Proud to be an American
In an online petition thousands of US citizens have pressed the documentary filmmaker Michael Moore to run for President of their country! He certainly is a breath of fresh air, an active conscience of the American people, and to the delight of millions the bane in the life of President George Bush.
His satirical book ‘Stupid White Men’ had the misfortune of being due for publication on September 12th 2001, the day after the terrorist bombings on the World Trade Centre and Washington. The publishers, HarperCollins, left it lying in a warehouse, believing that its sustained attack on Bush would be perceived as being “insensitive”. In an open letter to Bush, Moore asks him whether he’s a functional illiterate, whether he’s a felon and whether he is getting the necessary help for his drug and alcohol problem! In one chapter, ‘A Very American Coup’, Moore points out that Bush actually lost the presidential election, got fewer votes (a half a million less) than Al Gore, and that in the controversial vote in Florida 173,000 voters (many of whom were black and likely Gore supporters) were removed from the register by dubious means.
The publishers asked Moore to change the title and re-write half of the book. He refused. Then, a librarian started a campaign on the internet, criticising the publishers and they were forced to give way. When released it went to Number 1 in about three days.
However, the book was not aired on any network television shows and over 90% of the newspapers refused to review it, including the ‘New York Times’ (on whose bestsellers’ list it remained for thirty-four weeks).
Last year, Moore released his film ‘Bowling for Columbine’ at the Cannes Festival. It has the familiar mix of his styles: confrontational, audacious and entertaining. It received a fifteen-minute standing ovation at Cannes and went on to scoop an Oscar for best documentary this year at the Academy Awards.

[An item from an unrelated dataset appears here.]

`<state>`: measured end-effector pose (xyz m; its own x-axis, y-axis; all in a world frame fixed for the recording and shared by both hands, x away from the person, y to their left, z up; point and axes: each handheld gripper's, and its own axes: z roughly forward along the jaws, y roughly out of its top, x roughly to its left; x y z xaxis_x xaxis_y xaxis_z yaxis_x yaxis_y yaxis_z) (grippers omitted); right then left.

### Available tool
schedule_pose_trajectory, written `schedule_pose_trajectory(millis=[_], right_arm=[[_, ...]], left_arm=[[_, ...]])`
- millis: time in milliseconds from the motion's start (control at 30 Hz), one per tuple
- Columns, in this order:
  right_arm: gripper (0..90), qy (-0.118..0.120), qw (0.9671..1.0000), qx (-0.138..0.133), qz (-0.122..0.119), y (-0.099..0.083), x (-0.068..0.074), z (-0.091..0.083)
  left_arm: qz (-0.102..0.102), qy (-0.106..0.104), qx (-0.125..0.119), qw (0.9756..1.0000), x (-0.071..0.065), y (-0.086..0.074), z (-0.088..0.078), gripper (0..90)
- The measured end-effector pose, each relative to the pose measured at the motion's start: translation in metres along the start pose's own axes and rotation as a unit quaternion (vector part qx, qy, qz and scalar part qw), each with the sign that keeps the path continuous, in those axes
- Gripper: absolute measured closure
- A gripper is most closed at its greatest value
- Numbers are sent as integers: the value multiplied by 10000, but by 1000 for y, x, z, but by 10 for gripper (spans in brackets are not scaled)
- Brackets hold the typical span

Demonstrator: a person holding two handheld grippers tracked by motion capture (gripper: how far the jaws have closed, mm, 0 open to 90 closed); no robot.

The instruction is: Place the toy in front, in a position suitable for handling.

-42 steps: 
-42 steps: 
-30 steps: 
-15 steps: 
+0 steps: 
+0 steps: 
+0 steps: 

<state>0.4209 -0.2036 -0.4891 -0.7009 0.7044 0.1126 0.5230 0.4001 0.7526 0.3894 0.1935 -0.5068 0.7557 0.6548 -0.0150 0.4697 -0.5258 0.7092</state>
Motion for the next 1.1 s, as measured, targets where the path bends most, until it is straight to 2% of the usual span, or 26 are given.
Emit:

At Columbine High School in 1999 two pupils, armed with legally held firearms, killed twelve students and a teacher before killing themselves. Before going on their shooting spree, the two had gone bowling earlier in the day. The film is an indictment of the gun laws in the USA and the National Rifle Association in particular. Every day forty people – twelve of them children – die of gunshot wounds in the USA. But the film also examines America’s foreign policy and the issue of race.
In one brilliant piece of filming, Charlton Heston, president of the NRA, is ridiculed for speaking at a rally shortly after the shooting, during which he said: “To take my gun away from me, you’d have to prise it from out of my cold, dead hand.”
In the final scene, a stupid-looking Heston slowly and silently walks away from Moore during an interview, refusing to take responsibility for the negative side of gun use. Moore then leaves a photo against a pillar in Heston’s house of Kayla Rolland, a six-year-old girl shot dead by a six-year-old boy in their first grade classroom.
At the Academy awards ceremony, in his acceptance speech, Moore again lambasted George Bush. He said of his fellow documentary nominees, including his wife Kathleen Glynn: “We like nonfiction and we live in fictitious times. We live in the time where we have fictitious elections results that elects a fictitious president. We live in a time where we have a man sending us to war for fictitious reasons… We are against this war, Mr Bush. Shame on you, Mr Bush, shame on you…”
He got a standing ovation from the greater part of the audience, while others in the balcony booed. Box office returns on the film, already the highest-grossing documentary in history, were up by more than 100 percent on the Monday after Oscar night. ‘Stupid White Men’, already the largest non-fiction best seller of 2002, reclaimed the No. 1 slot.
Since then, Moore has stepped up his anti-war stance and regularly addresses George Bush on his website (www.michaelmoore.com/index.php). He needles the president over his draft dodging by referring to him as ‘Lieutenant’ (“the only true military rank you ever achieved… in the, um, Texas Air National Guard”). In May, Bush appeared like a five-star general on the aircraft carrier, USS Abraham Lincoln, in the Gulf and with a ‘Mission Accomplished’ banner fluttering in the background, announced that the war was over. Since then American troops are being killed on an almost daily basis in Iraq.
Interviewed in ‘The Guardian’ last November Moore said of the USA: “We’re raised with the manifest destiny, the belief, that we have the right to resolve our conflicts through violence, and that we will shoot first and inspect for weapons later. That’s our mentality, that’s the way we’re going to live our lives, that’s how we’re going to rule the world. And it will be our ruin if it’s not addressed.”
Moore has spoken throughout the US, to audiences with an average of 2,000-3,000 per night. At one venue, 5,000 people had to be turned away.
That he is planning to speak in West Belfast is a major coup for Feile an Phobail. Moore, the school dropout, with his hallmark denim jeans and baseball hat and ponderous gait, is no stupid, white man, but makes many of his co-nationals proud to be American.